→ Available data:
┌──

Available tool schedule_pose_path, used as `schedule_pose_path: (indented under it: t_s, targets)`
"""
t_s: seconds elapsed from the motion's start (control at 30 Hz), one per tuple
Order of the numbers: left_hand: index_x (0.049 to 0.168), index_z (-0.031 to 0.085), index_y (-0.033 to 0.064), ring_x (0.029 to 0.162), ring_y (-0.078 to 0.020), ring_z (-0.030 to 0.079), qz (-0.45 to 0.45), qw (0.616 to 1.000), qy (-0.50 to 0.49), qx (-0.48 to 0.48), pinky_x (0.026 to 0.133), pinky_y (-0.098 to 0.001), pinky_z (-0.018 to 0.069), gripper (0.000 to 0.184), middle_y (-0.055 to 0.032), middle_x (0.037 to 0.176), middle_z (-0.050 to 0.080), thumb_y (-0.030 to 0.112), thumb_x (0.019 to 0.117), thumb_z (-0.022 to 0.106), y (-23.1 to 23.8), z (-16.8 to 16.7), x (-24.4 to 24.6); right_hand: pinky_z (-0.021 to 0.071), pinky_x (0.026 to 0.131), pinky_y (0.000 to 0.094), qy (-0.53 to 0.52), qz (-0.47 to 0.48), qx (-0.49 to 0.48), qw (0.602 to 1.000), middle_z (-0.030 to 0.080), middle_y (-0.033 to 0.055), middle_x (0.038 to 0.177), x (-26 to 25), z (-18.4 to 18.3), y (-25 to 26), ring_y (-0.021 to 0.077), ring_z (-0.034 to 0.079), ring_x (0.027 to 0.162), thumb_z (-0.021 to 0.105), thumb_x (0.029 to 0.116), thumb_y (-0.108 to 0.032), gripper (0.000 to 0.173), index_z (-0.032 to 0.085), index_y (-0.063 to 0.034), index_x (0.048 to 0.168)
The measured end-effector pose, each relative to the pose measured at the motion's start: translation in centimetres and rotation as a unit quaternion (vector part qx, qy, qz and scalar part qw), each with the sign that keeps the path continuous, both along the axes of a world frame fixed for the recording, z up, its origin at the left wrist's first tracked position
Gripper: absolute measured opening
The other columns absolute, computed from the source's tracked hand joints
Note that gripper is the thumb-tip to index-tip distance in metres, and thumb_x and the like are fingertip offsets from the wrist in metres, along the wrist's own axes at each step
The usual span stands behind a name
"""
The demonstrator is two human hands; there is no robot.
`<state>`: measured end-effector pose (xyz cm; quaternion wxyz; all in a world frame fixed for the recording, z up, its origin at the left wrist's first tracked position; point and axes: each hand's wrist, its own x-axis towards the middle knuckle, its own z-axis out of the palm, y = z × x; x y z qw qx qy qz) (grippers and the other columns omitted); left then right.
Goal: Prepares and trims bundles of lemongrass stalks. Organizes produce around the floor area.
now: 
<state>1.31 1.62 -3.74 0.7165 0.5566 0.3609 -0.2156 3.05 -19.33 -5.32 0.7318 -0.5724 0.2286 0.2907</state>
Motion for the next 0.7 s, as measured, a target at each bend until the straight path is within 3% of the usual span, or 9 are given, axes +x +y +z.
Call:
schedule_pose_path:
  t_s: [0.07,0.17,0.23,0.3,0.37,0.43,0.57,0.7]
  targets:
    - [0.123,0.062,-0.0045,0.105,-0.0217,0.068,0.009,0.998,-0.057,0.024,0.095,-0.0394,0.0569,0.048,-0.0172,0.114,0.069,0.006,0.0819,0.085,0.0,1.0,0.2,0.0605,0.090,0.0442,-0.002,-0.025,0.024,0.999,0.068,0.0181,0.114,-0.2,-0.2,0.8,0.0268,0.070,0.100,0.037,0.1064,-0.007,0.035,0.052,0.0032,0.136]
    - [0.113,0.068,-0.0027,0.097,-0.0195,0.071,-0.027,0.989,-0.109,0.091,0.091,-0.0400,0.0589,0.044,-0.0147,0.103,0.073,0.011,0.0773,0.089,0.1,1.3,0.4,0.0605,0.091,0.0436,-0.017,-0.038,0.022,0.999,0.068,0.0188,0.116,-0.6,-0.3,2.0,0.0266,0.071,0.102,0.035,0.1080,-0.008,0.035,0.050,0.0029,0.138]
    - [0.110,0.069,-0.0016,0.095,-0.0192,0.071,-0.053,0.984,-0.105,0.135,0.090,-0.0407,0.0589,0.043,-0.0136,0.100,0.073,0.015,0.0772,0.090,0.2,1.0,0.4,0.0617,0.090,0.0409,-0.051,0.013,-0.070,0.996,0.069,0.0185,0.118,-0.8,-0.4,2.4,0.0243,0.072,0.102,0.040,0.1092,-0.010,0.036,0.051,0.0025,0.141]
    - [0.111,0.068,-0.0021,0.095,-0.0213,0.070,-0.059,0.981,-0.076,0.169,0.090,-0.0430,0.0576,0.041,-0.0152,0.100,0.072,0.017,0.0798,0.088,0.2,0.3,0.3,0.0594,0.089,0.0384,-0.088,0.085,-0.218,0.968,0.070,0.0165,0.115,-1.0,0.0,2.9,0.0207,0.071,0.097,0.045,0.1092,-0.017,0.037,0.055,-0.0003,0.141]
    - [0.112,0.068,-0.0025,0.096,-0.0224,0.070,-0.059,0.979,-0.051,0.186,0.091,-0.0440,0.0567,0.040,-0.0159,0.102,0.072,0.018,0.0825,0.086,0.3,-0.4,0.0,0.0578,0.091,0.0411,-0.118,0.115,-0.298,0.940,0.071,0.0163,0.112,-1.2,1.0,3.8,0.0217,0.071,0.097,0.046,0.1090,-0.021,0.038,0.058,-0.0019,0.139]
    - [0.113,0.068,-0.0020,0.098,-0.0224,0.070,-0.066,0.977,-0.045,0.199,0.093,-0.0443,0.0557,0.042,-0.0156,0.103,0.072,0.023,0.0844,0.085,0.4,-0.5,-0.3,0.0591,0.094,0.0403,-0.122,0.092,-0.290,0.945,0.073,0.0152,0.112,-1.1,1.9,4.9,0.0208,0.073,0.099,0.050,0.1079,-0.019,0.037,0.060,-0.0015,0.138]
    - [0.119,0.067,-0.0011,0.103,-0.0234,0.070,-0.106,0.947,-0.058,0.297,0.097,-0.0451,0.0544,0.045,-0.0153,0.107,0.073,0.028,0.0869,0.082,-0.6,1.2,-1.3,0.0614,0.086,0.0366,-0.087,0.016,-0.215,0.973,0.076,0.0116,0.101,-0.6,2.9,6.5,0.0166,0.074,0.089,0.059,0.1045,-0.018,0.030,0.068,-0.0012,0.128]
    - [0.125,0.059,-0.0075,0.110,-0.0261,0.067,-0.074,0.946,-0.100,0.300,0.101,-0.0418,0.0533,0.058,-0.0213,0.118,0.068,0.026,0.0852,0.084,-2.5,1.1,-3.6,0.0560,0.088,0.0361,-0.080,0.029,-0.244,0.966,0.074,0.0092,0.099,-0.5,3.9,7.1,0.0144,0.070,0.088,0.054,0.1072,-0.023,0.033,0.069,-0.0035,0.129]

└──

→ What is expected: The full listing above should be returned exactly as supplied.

→ Reply:
Available tool schedule_pose_path, used as `schedule_pose_path: (indented under it: t_s, targets)`
"""
t_s: seconds elapsed from the motion's start (control at 30 Hz), one per tuple
Order of the numbers: left_hand: index_x (0.049 to 0.168), index_z (-0.031 to 0.085), index_y (-0.033 to 0.064), ring_x (0.029 to 0.162), ring_y (-0.078 to 0.020), ring_z (-0.030 to 0.079), qz (-0.45 to 0.45), qw (0.616 to 1.000), qy (-0.50 to 0.49), qx (-0.48 to 0.48), pinky_x (0.026 to 0.133), pinky_y (-0.098 to 0.001), pinky_z (-0.018 to 0.069), gripper (0.000 to 0.184), middle_y (-0.055 to 0.032), middle_x (0.037 to 0.176), middle_z (-0.050 to 0.080), thumb_y (-0.030 to 0.112), thumb_x (0.019 to 0.117), thumb_z (-0.022 to 0.106), y (-23.1 to 23.8), z (-16.8 to 16.7), x (-24.4 to 24.6); right_hand: pinky_z (-0.021 to 0.071), pinky_x (0.026 to 0.131), pinky_y (0.000 to 0.094), qy (-0.53 to 0.52), qz (-0.47 to 0.48), qx (-0.49 to 0.48), qw (0.602 to 1.000), middle_z (-0.030 to 0.080), middle_y (-0.033 to 0.055), middle_x (0.038 to 0.177), x (-26 to 25), z (-18.4 to 18.3), y (-25 to 26), ring_y (-0.021 to 0.077), ring_z (-0.034 to 0.079), ring_x (0.027 to 0.162), thumb_z (-0.021 to 0.105), thumb_x (0.029 to 0.116), thumb_y (-0.108 to 0.032), gripper (0.000 to 0.173), index_z (-0.032 to 0.085), index_y (-0.063 to 0.034), index_x (0.048 to 0.168)
The measured end-effector pose, each relative to the pose measured at the motion's start: translation in centimetres and rotation as a unit quaternion (vector part qx, qy, qz and scalar part qw), each with the sign that keeps the path continuous, both along the axes of a world frame fixed for the recording, z up, its origin at the left wrist's first tracked position
Gripper: absolute measured opening
The other columns absolute, computed from the source's tracked hand joints
Note that gripper is the thumb-tip to index-tip distance in metres, and thumb_x and the like are fingertip offsets from the wrist in metres, along the wrist's own axes at each step
The usual span stands behind a name
"""
The demonstrator is two human hands; there is no robot.
`<state>`: measured end-effector pose (xyz cm; quaternion wxyz; all in a world frame fixed for the recording, z up, its origin at the left wrist's first tracked position; point and axes: each hand's wrist, its own x-axis towards the middle knuckle, its own z-axis out of the palm, y = z × x; x y z qw qx qy qz) (grippers and the other columns omitted); left then right.
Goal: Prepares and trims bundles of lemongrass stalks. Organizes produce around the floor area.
now: 
<state>1.31 1.62 -3.74 0.7165 0.5566 0.3609 -0.2156 3.05 -19.33 -5.32 0.7318 -0.5724 0.2286 0.2907</state>
Motion for the next 0.7 s, as measured, a target at each bend until the straight path is within 3% of the usual span, or 9 are given, axes +x +y +z.
Call:
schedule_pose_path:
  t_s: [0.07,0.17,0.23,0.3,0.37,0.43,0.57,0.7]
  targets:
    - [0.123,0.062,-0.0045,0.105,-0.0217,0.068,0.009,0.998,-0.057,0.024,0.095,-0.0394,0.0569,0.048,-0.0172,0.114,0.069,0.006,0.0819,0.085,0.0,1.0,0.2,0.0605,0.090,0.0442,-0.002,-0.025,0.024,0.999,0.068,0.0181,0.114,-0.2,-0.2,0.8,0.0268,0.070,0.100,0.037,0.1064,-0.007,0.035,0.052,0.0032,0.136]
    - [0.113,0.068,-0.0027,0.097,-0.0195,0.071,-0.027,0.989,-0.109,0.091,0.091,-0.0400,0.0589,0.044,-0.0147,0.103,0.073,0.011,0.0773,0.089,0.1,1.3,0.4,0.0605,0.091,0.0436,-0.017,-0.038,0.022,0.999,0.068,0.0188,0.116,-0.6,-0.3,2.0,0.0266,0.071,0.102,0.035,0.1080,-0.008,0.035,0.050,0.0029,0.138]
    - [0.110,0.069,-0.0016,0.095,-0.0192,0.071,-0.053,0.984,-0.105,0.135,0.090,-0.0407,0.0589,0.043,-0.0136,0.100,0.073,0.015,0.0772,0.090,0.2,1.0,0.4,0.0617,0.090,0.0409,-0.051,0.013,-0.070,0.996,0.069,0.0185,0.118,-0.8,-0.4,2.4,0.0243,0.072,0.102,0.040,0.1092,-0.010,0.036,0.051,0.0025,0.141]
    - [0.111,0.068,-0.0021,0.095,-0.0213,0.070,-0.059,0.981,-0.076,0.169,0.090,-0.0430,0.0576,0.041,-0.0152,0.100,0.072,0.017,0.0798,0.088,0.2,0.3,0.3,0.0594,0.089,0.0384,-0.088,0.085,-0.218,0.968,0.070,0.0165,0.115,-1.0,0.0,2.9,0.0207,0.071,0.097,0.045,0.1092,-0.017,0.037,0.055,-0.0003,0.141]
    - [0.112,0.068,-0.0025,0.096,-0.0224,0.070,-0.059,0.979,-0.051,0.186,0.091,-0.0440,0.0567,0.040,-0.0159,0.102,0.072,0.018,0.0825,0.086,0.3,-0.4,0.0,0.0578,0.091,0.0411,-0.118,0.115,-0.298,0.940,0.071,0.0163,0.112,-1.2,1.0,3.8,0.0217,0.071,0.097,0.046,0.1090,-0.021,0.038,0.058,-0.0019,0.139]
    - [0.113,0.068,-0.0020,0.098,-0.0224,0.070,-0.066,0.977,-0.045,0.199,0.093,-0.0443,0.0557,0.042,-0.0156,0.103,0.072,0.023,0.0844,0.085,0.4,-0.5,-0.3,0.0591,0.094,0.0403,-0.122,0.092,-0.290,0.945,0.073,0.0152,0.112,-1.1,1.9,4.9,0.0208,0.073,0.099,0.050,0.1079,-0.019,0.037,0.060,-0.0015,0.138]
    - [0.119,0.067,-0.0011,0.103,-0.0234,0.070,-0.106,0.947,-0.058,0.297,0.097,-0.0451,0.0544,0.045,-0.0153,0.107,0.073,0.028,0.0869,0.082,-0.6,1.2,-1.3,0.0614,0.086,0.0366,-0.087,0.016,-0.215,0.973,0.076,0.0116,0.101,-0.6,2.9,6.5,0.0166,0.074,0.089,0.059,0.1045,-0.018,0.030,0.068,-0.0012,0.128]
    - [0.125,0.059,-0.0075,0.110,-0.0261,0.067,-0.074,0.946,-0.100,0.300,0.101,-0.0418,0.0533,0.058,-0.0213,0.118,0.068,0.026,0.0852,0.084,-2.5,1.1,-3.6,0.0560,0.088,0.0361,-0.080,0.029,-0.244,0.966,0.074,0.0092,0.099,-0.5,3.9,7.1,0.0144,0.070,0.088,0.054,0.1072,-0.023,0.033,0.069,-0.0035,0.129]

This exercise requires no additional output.